Dr. Abraham L. Halpern (February 2, 1925 - April 20, 2013) was a Professor Emeritus of Psychiatry at New York Medical College and former president of The American Academy of Psychiatry and the Law.

In a wide-ranging career, Dr. Halpern was a champion of human rights especially in matters of law and mental health and was one of the founding leaders of the psychiatric sub-specialty of forensic psychiatry.

In 1965, Dr. Halpern participated in the Selma to Montgomery marches with Martin Luther King Jr., manning one of the ambulances in support of protestors.

Dr. Halpern had been a long-standing member of the UN Alliance of NGOs on Crime Prevention and Criminal Justice, representing both the International Council of Prison Medical Services and the World Psychiatric Association.

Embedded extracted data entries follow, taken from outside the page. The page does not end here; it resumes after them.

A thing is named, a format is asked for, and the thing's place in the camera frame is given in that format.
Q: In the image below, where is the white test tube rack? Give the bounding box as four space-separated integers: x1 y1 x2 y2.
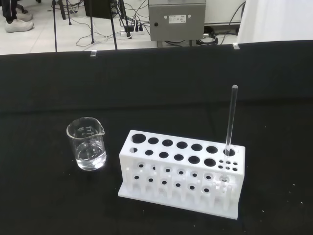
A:
117 129 246 219

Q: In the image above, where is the clear glass rod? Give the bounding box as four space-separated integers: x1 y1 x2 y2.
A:
219 84 239 183

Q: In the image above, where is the black bench cloth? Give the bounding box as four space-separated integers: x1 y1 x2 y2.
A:
0 40 313 235

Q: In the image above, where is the clear glass beaker with water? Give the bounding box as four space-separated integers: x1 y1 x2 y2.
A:
66 117 108 171

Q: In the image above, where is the white power strip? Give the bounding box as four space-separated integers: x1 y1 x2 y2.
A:
119 28 146 38

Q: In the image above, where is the grey metal cabinet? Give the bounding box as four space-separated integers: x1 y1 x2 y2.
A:
148 0 206 42

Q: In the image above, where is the black tripod with thick legs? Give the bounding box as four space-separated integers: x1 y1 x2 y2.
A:
88 0 132 50

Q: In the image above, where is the thin black tripod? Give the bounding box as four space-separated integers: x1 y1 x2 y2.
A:
50 0 73 52

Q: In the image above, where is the white fabric screen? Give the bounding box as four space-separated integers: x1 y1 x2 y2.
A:
237 0 313 44

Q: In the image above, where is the person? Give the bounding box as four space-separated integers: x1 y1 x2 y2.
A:
1 0 34 33

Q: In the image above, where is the black floor cable bundle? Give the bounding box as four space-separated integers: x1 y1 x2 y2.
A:
195 24 239 46

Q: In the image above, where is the white floor cable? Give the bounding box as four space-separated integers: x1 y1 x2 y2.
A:
75 21 123 47

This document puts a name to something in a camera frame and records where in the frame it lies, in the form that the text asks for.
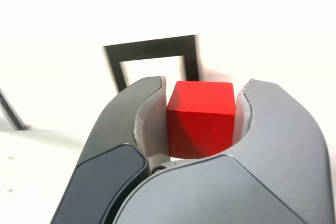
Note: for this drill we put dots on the black tape square outline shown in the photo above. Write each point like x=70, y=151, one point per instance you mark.
x=149, y=49

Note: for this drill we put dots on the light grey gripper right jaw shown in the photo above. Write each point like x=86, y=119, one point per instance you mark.
x=236, y=195

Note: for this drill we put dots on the red cube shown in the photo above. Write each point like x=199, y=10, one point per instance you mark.
x=202, y=119

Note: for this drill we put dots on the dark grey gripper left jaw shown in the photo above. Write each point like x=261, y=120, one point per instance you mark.
x=105, y=155

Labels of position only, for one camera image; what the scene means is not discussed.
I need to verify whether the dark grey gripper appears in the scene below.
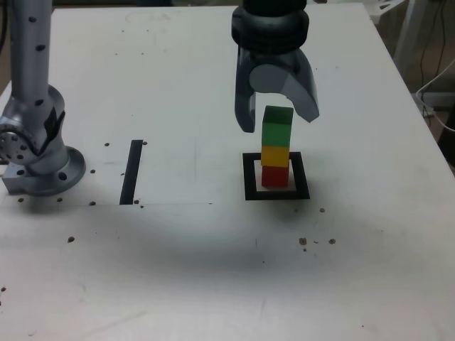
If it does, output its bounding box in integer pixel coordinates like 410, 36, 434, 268
234, 48, 320, 134

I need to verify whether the green cube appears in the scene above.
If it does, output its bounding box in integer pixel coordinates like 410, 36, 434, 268
262, 105, 294, 148

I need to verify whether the yellow cube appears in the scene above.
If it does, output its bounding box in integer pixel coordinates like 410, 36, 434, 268
260, 145, 290, 168

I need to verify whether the red cube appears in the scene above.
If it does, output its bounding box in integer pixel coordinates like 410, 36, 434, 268
261, 166, 289, 188

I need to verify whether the black tape square outline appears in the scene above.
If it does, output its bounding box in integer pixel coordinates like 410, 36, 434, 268
242, 151, 311, 202

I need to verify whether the black tape strip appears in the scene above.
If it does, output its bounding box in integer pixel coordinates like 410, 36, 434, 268
119, 139, 144, 206

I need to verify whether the white plastic box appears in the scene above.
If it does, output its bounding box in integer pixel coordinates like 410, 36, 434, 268
415, 90, 455, 112

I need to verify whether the white cable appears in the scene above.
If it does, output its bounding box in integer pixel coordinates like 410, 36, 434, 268
414, 58, 455, 132

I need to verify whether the white post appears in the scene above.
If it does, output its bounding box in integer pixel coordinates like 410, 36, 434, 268
392, 0, 434, 75

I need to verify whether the thin black hanging cable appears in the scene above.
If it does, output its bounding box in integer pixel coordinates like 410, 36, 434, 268
419, 0, 447, 86

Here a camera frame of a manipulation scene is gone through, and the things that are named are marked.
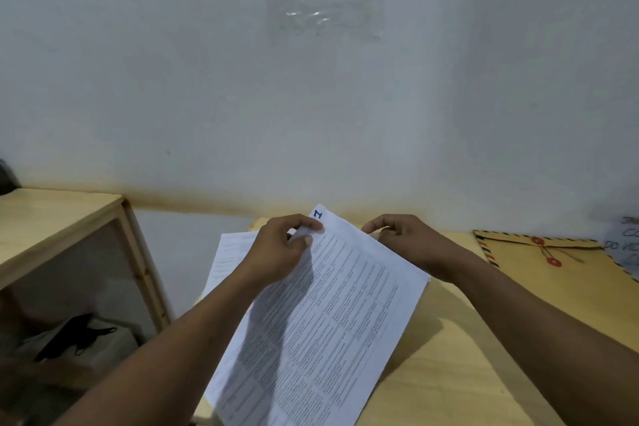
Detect person's right hand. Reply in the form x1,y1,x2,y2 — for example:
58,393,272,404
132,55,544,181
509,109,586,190
360,213,468,285

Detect person's left hand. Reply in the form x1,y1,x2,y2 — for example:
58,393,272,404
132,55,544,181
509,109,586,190
239,214,325,288

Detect printed white paper sheet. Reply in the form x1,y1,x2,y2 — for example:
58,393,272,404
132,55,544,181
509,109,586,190
202,204,431,426

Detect person's left forearm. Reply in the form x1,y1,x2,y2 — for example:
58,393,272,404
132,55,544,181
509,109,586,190
50,268,273,426

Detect person's right forearm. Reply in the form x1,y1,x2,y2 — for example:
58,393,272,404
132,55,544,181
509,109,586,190
433,248,639,426

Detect white box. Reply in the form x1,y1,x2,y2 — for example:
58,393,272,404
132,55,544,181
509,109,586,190
14,317,141,377

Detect handwritten white note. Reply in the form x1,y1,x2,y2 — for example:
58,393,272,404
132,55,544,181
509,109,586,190
600,215,639,283

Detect light wooden shelf unit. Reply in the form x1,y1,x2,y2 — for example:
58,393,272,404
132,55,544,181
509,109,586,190
0,188,174,426

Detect black face mask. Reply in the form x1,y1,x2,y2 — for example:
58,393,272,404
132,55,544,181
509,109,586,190
34,313,118,362

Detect brown string-tie envelope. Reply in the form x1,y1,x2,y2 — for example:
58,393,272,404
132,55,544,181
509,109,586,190
473,229,639,341

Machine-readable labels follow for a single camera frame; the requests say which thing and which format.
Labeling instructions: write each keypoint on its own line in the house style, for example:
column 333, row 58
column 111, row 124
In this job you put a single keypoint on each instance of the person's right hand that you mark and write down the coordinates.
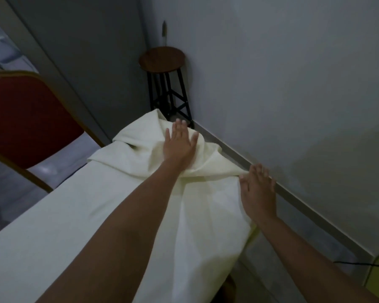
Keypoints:
column 259, row 197

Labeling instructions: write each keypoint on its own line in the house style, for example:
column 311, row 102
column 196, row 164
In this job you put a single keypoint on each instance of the person's left hand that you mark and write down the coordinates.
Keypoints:
column 178, row 151

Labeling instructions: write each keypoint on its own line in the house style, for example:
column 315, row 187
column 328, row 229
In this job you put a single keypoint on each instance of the person's right middle finger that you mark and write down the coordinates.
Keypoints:
column 259, row 171

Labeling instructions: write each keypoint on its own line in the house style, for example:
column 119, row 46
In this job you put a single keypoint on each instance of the person's left thumb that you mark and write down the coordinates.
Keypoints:
column 194, row 140

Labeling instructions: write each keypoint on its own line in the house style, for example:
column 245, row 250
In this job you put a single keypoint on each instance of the person's right little finger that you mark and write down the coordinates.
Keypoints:
column 273, row 185

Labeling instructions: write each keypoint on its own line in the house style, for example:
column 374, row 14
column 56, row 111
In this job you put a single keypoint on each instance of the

Halpern was a board member of Friends of Falun Gong, USA. Halpern is also a very strong opponent of the death penalty; he has written extensively on the subject of physician participation in executions. Halpern has also spoke out in defense of the curative benefits of psychoanalysis. Halpern has advocated for the abolition of the insanity defense

==Military service==
Served on active duty in Royal Canadian Naval Volunteer Reserve from Sep. 24, 1942 to Nov. 30, 1945 in European, North Atlantic, and Pacific theatres.

Rank on discharge: Petty Officer.

Served in Royal Canadian Navy, 1953-1957, as follows:

Medical Officer, R.C.N. Hospital, Esquimalt, BC, July to Nov., 1953.

Medical Officer, H.M.C.S. "Cayuga", Nov., 1953 to Feb., 1955 - Far East (Korea).

Medical Officer, R.C.N. Hospital, Cornwallis, NS, Apr., 1955 to Sep., 1956.

Medical Officer, R.C.N. Hospital, Halifax, NS, Sep., 1956 to June, 1957.

Rank on discharge: Surgeon Lieutenant Commander.

==Awards==
- In 2000 Dr. Halpern was given the Human Rights Award from the American Psychiatric Association.
- In 2003 he received the Medical Society State of New York's President's Citizenship Award.
- In 2004 he received the William C. Menninger Memorial Award for Distinguished Contributions to the Science of Mental Health from the American College of Physicians.

==Published works==
- 'Soviet Psychiatry:An Exchange' (1989)
- Sweet Auburn: Recollections of a Prison Psychiatrist. (Frank Nesbit, 1999).